Jack Smith’s Gag Order Designed to Destroy Trump’s First Amendment Right to Criticize Biden on Campaign Trail
Special Counsel Jack Smith filed a motion on Friday that, if granted, would effectively bar President Donald Trump from criticizing him, President Joe Biden, and other deep state bureaucrats for their hyperpartisan prosecution of his First Amendment right to claim that the 2020 presidential election was stolen.
“Through his statements, the defendant threatens to undermine the integrity of these proceedings and prejudice the jury pool, in contravention of the ‘undeviating rule’ that in our justice system a jury’s verdict is to ‘be induced only by evidence and argument in open court, and not by any outside influence,’” Smith wrote in the motion to D.C. District Judge Tanya Chutkan.
Under Smith’s proposal, chatter about the high-profile case would be legal for everyone, including President Joe Biden, but not Trump himself. The jury pool, judges, and others involved would hear campaign commentary from corporate media and Biden about the case. They would not, however, be privy to any takes from Trump, whose primary campaign strategy thus far is to repeatedly call attention to the weaponization of the federal government.
Smith paints his radical demands for Trump’s muzzling as “modest, permissible restrictions” that might be applied in any routine federal criminal case. This, however, is no routine case. It’s a partisan indictment led by bureaucrats handpicked by Trump’s Democrat replacement and 2024 rival that has quickly become one of the most egregious examples of sweeping state abuse this nation has ever seen.
Even corporate media like the Washington Post acknowledge Smith’s latest attempt to criminalize political speech and make criticism into defamation amounts to election interference in an already “legally flawed” and “unwise” indictment.
If Chutkan grants Smith’s request for a sweeping gag order, she will be endorsing the silencing of not just the former leader of the free world but also the Biden administration’s top political rival — a current presidential candidate.
Chutkan has yet to rule on Smith’s motion but her previous pronouncement regarding Trump’s case inspires no confidence that the Republican’s First Amendment rights will be considered or protected.

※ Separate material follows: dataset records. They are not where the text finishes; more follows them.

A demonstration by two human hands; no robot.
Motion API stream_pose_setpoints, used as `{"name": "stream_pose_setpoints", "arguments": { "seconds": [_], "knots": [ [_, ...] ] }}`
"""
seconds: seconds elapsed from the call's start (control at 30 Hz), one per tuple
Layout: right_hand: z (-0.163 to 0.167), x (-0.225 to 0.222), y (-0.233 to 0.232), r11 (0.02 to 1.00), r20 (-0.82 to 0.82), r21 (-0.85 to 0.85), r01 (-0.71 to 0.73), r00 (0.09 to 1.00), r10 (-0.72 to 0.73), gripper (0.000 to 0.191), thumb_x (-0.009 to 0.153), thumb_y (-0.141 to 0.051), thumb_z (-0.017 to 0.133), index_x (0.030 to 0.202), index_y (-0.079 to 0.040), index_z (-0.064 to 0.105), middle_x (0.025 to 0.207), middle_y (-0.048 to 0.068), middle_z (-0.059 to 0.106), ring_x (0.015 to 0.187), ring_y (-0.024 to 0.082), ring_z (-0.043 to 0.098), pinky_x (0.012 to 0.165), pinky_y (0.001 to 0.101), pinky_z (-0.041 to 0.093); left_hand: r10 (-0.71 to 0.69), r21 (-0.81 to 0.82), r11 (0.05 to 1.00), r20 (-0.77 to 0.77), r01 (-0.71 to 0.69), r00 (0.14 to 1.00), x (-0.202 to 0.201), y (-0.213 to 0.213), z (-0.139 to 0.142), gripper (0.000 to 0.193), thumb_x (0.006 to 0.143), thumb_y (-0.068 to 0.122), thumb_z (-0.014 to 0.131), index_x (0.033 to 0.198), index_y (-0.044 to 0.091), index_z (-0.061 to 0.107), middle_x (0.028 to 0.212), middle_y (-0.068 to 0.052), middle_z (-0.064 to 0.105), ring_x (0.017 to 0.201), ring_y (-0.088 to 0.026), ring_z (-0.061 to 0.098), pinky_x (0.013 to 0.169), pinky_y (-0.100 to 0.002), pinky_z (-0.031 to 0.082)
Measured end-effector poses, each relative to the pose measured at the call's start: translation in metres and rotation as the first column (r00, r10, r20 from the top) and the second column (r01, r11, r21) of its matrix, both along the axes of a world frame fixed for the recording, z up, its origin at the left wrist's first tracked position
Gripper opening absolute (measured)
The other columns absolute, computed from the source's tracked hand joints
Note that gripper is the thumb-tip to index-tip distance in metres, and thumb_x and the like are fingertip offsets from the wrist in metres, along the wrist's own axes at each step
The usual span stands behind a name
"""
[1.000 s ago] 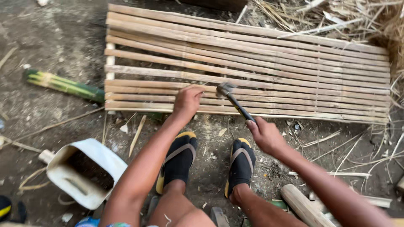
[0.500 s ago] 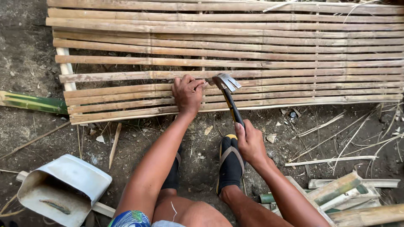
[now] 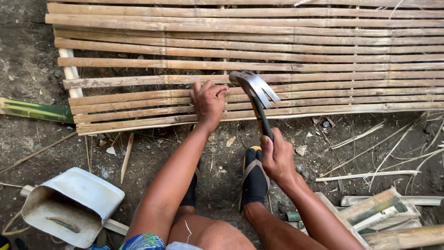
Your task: The person hammers nails into a bamboo slat structure using a hammer. They repeatedly pick nails from a white container and drive them into the bamboo frame to secure the slats.
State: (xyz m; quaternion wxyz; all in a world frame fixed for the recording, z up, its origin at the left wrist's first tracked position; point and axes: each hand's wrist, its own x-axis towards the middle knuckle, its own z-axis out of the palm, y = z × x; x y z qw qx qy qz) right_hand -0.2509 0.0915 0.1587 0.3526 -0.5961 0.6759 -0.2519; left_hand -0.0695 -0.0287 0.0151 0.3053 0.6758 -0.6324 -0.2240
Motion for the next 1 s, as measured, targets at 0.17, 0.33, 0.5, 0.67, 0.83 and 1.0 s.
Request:
{"name": "stream_pose_setpoints", "arguments": {
  "seconds": [0.17,0.33,0.5,0.67,0.83,1.0],
  "knots": [
    [-0.025,-0.003,0.002,0.959,-0.148,0.283,0.026,0.989,0.017,0.036,0.104,-0.036,0.045,0.104,-0.002,0.057,0.061,0.018,0.064,0.051,0.033,0.063,0.051,0.0479,0.048,0.003,0.107,0.994,0.045,-0.008,0.999,-0.003,-0.001,0.001,0.003,0.083,0.023,0.083,0.086,0.021,0.081,0.085,0.006,0.065,0.094,-0.019,0.05,0.091,-0.039,0.035],
    [-0.051,-0.011,0.016,0.956,-0.136,0.28,0.09,0.989,-0.054,0.045,0.105,-0.043,0.042,0.094,-0.003,0.06,0.062,0.016,0.065,0.053,0.029,0.066,0.052,0.046,0.049,-0.102,-0.032,0.994,0.037,0.103,0.994,0.027,-0.007,-0.001,0.023,0.082,0.034,0.084,0.099,0.019,0.08,0.098,0.001,0.067,0.102,-0.019,0.051,0.093,-0.037,0.038],
    [-0.067,-0.017,0.034,0.941,-0.094,0.31,0.137,0.989,-0.113,0.048,0.106,-0.045,0.043,0.093,-0.001,0.058,0.062,0.017,0.064,0.055,0.03,0.064,0.054,0.0448,0.049,-0.12,-0.036,0.991,0.154,0.127,0.981,0.061,-0.011,-0.004,0.028,0.079,0.039,0.088,0.091,0.015,0.081,0.086,-0.002,0.063,0.093,-0.024,0.05,0.086,-0.041,0.036],
    [-0.071,-0.014,0.029,0.961,-0.068,0.249,0.119,0.992,-0.105,0.048,0.106,-0.045,0.045,0.09,-0.001,0.059,0.062,0.011,0.063,0.054,0.024,0.064,0.053,0.041,0.049,-0.015,-0.167,0.985,0.177,0.045,0.984,0.053,-0.003,-0.005,0.019,0.084,0.034,0.087,0.09,0.017,0.081,0.087,0.001,0.062,0.097,-0.021,0.053,0.093,-0.041,0.037],
    [-0.039,-0.021,0.023,0.961,-0.021,0.252,0.112,0.994,-0.11,0.047,0.106,-0.044,0.045,0.087,-0.004,0.059,0.059,0.007,0.06,0.051,0.018,0.059,0.047,0.037,0.045,-0.032,-0.224,0.972,0.185,0.074,0.982,0.055,-0.001,-0.003,0.018,0.085,0.031,0.085,0.092,0.015,0.08,0.088,0.002,0.063,0.097,-0.022,0.053,0.095,-0.044,0.037],
    [-0.001,-0.029,0.028,0.986,0.294,-0.167,0.017,0.955,0.033,0.042,0.107,-0.043,0.037,0.092,-0.008,0.055,0.058,0.001,0.057,0.043,0.01,0.051,0.045,0.0313,0.043,-0.085,-0.185,0.977,0.12,0.106,0.989,0.057,-0.004,-0.004,0.016,0.092,0.032,0.081,0.094,0.017,0.078,0.09,0.004,0.067,0.096,-0.02,0.054,0.095,-0.045,0.036]
  ]
}}
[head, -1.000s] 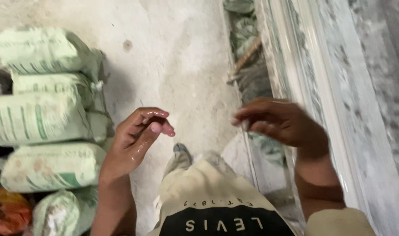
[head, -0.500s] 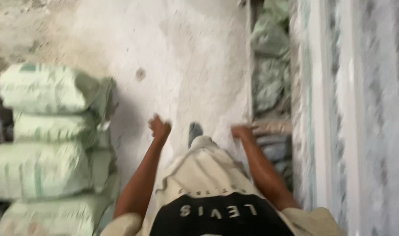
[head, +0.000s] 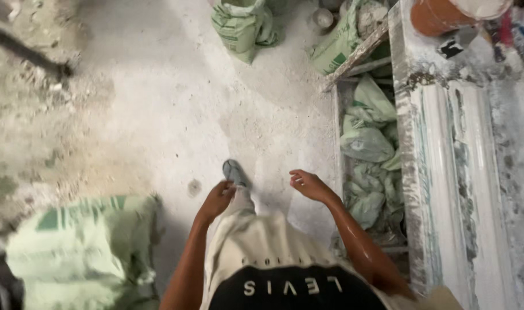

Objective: The person applies white plaster paste by hand onto long decorative molding strips laid on a work table, spreading it along the grooved surfaces. They then rinse their hands in a bucket of water, wipe the moldings with a plastic-wrapped fibrous pad, and dip a sponge in a bowl of liquid while continuing to work the strips.

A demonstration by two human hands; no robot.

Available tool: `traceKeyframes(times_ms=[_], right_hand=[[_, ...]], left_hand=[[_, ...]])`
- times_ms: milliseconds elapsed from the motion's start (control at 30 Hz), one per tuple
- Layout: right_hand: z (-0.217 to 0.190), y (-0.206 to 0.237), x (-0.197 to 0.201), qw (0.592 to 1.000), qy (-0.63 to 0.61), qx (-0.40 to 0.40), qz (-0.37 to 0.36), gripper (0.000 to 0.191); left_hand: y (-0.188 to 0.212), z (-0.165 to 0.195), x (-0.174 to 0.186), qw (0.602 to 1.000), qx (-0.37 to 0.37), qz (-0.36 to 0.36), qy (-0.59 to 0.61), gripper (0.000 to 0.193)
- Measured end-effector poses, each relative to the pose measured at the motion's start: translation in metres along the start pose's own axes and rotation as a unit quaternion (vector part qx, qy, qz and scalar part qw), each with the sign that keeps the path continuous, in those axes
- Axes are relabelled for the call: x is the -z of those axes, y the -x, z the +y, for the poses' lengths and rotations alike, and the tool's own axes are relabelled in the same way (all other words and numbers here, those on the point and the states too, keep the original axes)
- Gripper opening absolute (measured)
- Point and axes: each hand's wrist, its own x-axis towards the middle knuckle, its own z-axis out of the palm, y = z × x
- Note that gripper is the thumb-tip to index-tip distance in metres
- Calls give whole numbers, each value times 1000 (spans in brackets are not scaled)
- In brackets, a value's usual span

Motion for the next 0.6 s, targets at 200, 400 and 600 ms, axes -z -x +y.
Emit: traceKeyframes(times_ms=[200, 400, 600], right_hand=[[-60, -133, 67, 998, -17, -48, -40, 48], [-102, -259, 148, 997, -34, -44, 52, 52], [-148, -430, 275, 988, -110, 26, 109, 46]], left_hand=[[-144, 228, 90, 988, -53, -71, -124, 51], [-258, 395, 162, 963, -95, -190, -167, 56], [-456, 449, 233, 949, -107, -284, 88, 60]])
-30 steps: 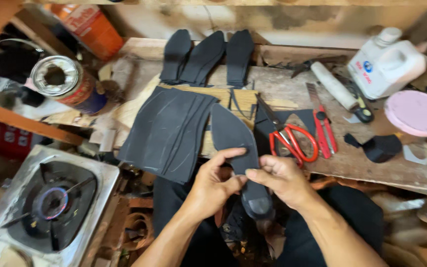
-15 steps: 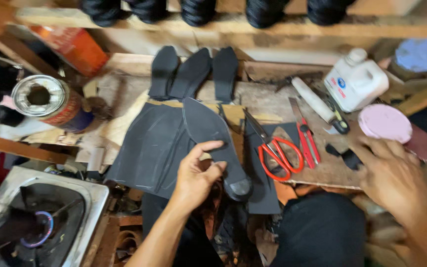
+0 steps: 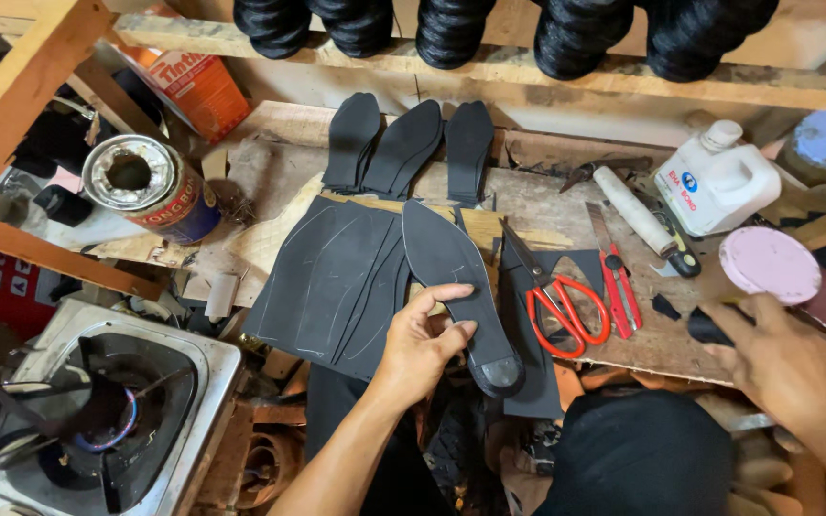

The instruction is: The person uses red-handled scissors to cut black rubber insoles along white chalk outlines on a wooden workbench. They periodically pick up finished black shoes from a shelf to compare the cut insoles, then return the shoes and continue cutting additional insoles.

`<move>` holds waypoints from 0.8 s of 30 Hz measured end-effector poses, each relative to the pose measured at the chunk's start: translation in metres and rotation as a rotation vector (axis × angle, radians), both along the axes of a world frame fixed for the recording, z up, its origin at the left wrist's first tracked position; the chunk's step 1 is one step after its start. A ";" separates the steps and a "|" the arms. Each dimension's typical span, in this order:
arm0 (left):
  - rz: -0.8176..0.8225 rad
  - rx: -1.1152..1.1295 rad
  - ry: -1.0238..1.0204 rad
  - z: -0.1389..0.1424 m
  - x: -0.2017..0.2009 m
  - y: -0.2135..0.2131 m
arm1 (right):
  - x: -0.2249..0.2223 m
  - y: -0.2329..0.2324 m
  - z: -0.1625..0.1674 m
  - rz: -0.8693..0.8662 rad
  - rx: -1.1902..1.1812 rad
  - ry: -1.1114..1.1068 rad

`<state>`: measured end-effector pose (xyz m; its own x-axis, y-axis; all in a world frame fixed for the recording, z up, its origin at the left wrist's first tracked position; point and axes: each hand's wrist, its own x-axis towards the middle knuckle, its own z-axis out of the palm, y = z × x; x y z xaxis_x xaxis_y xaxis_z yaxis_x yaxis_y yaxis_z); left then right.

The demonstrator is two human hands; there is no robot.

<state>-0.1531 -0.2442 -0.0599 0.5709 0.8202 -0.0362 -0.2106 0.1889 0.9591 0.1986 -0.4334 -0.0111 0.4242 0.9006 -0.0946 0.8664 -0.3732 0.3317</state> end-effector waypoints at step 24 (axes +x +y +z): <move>-0.138 0.059 0.032 0.015 0.033 -0.002 | -0.127 0.057 0.034 0.619 0.424 1.122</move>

“Mr. Trump, like every American, has a First Amendment right to free speech. But that right is not absolute,” Chutkan said during proceedings in August. “In a criminal case such as this one, the defendant’s free speech is subject to the rules.”
Chutkan’s declaration that “I cannot and I will not factor into my decisions how it will factor into a political campaign” also seems to suggest means she doesn’t care about the political implications of handicapping the speech of a man who is in the middle of an election cycle.
“What the defendant is currently doing — the fact that he’s running a political campaign has to yield to the orderly administration of justice. If that means he can’t say exactly what he wants to say about witnesses in this case, that’s how it has to be,” the Obama appointee concluded.
Smith’s motion and Chutkan’s comments only confirm Americans’ fears that the Department of Justice is corrupt, weaponizes itself against its citizens for political purposes, and wants to capitalize on the left’s 2020 censorship campaign.
A large majority of Americans believe the U.S. has a two-tiered system of justice. Another 56 percent recognize the Trump indictments as “interference by the Department of Justice in the 2024 election” instead of a “fair application of the law.”
The incumbent administration grasping at the First Amendment rights of the leading presidential candidate to shut him up is a perfect example of the abuse of power and political hit jobs Americans worry about.